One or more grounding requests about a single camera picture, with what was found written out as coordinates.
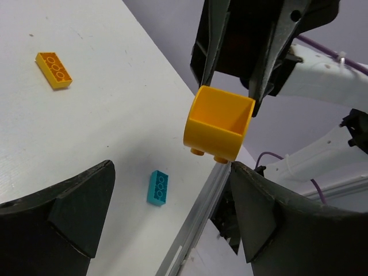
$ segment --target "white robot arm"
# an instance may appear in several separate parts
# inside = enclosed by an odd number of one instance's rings
[[[266,166],[264,177],[289,189],[339,167],[368,161],[368,76],[346,66],[343,58],[333,60],[301,45],[292,49],[303,62],[296,64],[279,95],[314,98],[357,110],[318,141]]]

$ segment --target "teal lego brick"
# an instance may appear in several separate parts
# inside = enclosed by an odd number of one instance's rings
[[[147,202],[161,206],[166,203],[168,175],[161,171],[154,171],[149,181]]]

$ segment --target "yellow curved lego piece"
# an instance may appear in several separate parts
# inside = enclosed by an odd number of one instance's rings
[[[226,164],[236,159],[246,135],[255,101],[224,90],[202,86],[191,106],[184,145],[196,155],[205,152]]]

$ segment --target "yellow lego brick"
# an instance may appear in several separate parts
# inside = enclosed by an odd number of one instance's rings
[[[52,89],[66,88],[72,82],[71,77],[56,53],[38,53],[36,63]]]

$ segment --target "white table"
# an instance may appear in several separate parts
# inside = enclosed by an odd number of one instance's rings
[[[69,89],[52,91],[38,52],[58,54]],[[122,0],[1,1],[0,94],[0,203],[110,159],[88,275],[155,275],[215,162],[183,146],[193,95]],[[161,208],[146,203],[154,170],[170,176]]]

──────────

◆ Task statement ◆
Look through the material for "lego". Copy each line that has it.

◆ Reply to the task ◆
$ segment --target "teal lego brick"
$ segment --target "yellow curved lego piece"
$ segment --target "yellow lego brick"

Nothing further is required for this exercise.